The Nigerian year-end import demand grew on Wednesday, making it difficult for the naira to maintain its value throughout the foreign exchange market. Although the market anticipates respectable FX inflows, foreign investors have refrained from entering the financial markets due to the persistently low interest rates on investment alternatives.
Remittances from outside and export earnings from the non-oil and oil industries have remained scarce despite the steady increase in FX demand. This has prevented the naira from collapsing against the US dollar, which is the leading foreign currency.
Following the central bank’s announcement that the $7 billion FX backlog will be paid, exchange rates saw a significant uptick in both the official and illegal markets. Although market involvement has decreased dramatically, some pressure-induced capital has been eliminated by the monetary authorities.
According to data from FMDQ, the local currency in the Nigeria Autonomous Foreign Exchange Market (NAFEM) closed at a rate of N840.53, down 1.15% versus the US dollar.
The Naira closed at N1,150 per dollar after declining by 0.88% on the parallel market. As a result, the difference between the legal and illicit markets shrank. Rates have been fluctuating like a pendulum because of the severe lack of foreign exchange in the nation. Exchange rates have remained erratic despite the monetary authority’s ongoing efforts to achieve FX rate convergence.
Negative trends in the world oil market may have an effect on government income and restrain the buildup of foreign reserves in the second half of the year. Despite rising oil output, Nigeria’s overall foreign reserve remains below $33.4 billion, according to an OPEC report.

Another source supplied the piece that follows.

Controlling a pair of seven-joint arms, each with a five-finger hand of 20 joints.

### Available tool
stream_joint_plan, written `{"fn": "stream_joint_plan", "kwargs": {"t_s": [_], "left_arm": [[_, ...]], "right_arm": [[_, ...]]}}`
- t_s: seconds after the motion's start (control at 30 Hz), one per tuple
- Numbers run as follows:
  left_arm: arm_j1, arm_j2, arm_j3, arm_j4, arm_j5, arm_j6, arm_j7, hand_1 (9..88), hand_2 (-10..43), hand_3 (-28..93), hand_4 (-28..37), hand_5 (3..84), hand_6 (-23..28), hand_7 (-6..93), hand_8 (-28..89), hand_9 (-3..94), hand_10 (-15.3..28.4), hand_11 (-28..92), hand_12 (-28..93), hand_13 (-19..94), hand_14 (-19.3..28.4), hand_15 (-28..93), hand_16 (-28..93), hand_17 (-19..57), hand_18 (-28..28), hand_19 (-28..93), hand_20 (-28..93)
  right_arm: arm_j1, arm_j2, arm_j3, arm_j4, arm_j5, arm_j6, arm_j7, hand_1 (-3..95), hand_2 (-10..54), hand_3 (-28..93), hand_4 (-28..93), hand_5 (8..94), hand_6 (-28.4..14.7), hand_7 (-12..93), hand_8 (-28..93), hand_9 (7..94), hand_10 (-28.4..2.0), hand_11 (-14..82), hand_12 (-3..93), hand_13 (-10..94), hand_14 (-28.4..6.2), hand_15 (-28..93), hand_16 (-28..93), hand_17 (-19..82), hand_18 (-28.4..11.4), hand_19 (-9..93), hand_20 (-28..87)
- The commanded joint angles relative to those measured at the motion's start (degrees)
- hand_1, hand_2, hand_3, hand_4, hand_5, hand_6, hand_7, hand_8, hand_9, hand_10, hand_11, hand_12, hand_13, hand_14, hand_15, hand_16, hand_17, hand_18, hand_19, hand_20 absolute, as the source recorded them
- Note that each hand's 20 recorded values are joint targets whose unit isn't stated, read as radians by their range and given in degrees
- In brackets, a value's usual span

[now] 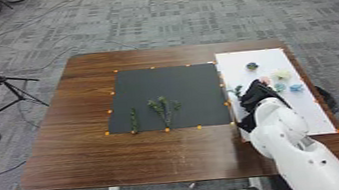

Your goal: Arrange flowers

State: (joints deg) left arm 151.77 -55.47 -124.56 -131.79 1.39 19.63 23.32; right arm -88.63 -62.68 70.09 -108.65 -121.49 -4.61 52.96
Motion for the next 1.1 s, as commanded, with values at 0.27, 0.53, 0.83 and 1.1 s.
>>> {"fn": "stream_joint_plan", "kwargs": {"t_s": [0.27, 0.53, 0.83, 1.1], "left_arm": [[0.6, -0.01, -0.01, -0.24, -0.03, 0.49, -0.05, 22.2, 17.4, 70, -28.3, 36.5, 8.5, 7.7, -7, 29.0, 13.5, 12, 11, 21, 14.1, 25, -4, -5.1, 11.8, 24, 11], [-0.2, 0.99, 0.17, 0.26, 0.01, 0.41, -0.61, 22.2, 17.5, 70, -28.3, 36.5, 8.5, 7.7, -7, 29.0, 13.4, 12, 11, 21, 14.2, 25, -4, -5.1, 11.9, 24, 11], [-0.7, 1.46, 0.25, 0.56, 0.06, 0.25, -0.97, 22.1, 17.5, 70, -28.3, 36.5, 8.5, 7.8, -7, 29.1, 13.5, 12, 11, 21, 14.2, 25, -4, -5.0, 11.8, 24, 11], [0.1, 0.75, 0.12, 0.17, -0.03, -0.05, -0.40, 22.1, 17.4, 70, -28.3, 36.5, 8.5, 7.8, -7, 29.1, 13.5, 12, 11, 21, 14.1, 25, -4, -5.1, 11.8, 24, 11]], "right_arm": [[-2.8, -2.4, -2.8, -7.4, 5.3, 14.7, -3.7, 55.8, -9.5, 72, -18, 83.4, -3.7, 22, 25, 88.2, -11.8, 25.2, 44.9, 86, -5.5, 61, 34, 45, -28.4, 93, 36], [-0.7, -7.3, -7.2, -4.6, 8.0, 12.7, -3.3, 55.6, -9.5, 72, -19, 82.9, -3.7, 23, 25, 87.3, -11.9, 26.8, 44.8, 86, -5.6, 61, 34, 45, -28.4, 93, 37], [-2.1, -9.6, -10.7, -3.4, 6.3, 14.9, -3.5, 55.3, -9.5, 73, -19, 82.5, -3.7, 24, 24, 87.0, -12.0, 27.8, 44.5, 86, -5.8, 61, 34, 45, -28.4, 93, 37], [-2.8, -10.0, -11.2, -1.9, 2.8, 13.2, -1.1, 53.6, -9.5, 70, -19, 79.8, -4.5, 25, 21, 85.2, -13.0, 29.9, 43.2, 86, -6.1, 61, 34, 45, -28.4, 93, 37]]}}
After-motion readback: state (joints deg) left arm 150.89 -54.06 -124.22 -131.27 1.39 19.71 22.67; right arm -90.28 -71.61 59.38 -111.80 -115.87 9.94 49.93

Oil market has remained tight amidst conflict in the Middle East and not so good demand outlook following rising US inventories and an expected slowdown in China’s demand. Naira Devaluation Deepens Economic Crisis in Nigeria
ICE Brent crude declined by 4.26% to $79 per barrel, while the West Texas Intermediate (WTI) crude oil also declined by 4.00% to $74.7 per barrel. In the forex market, the strong US dollar is again keeping GBP/USD pinned down.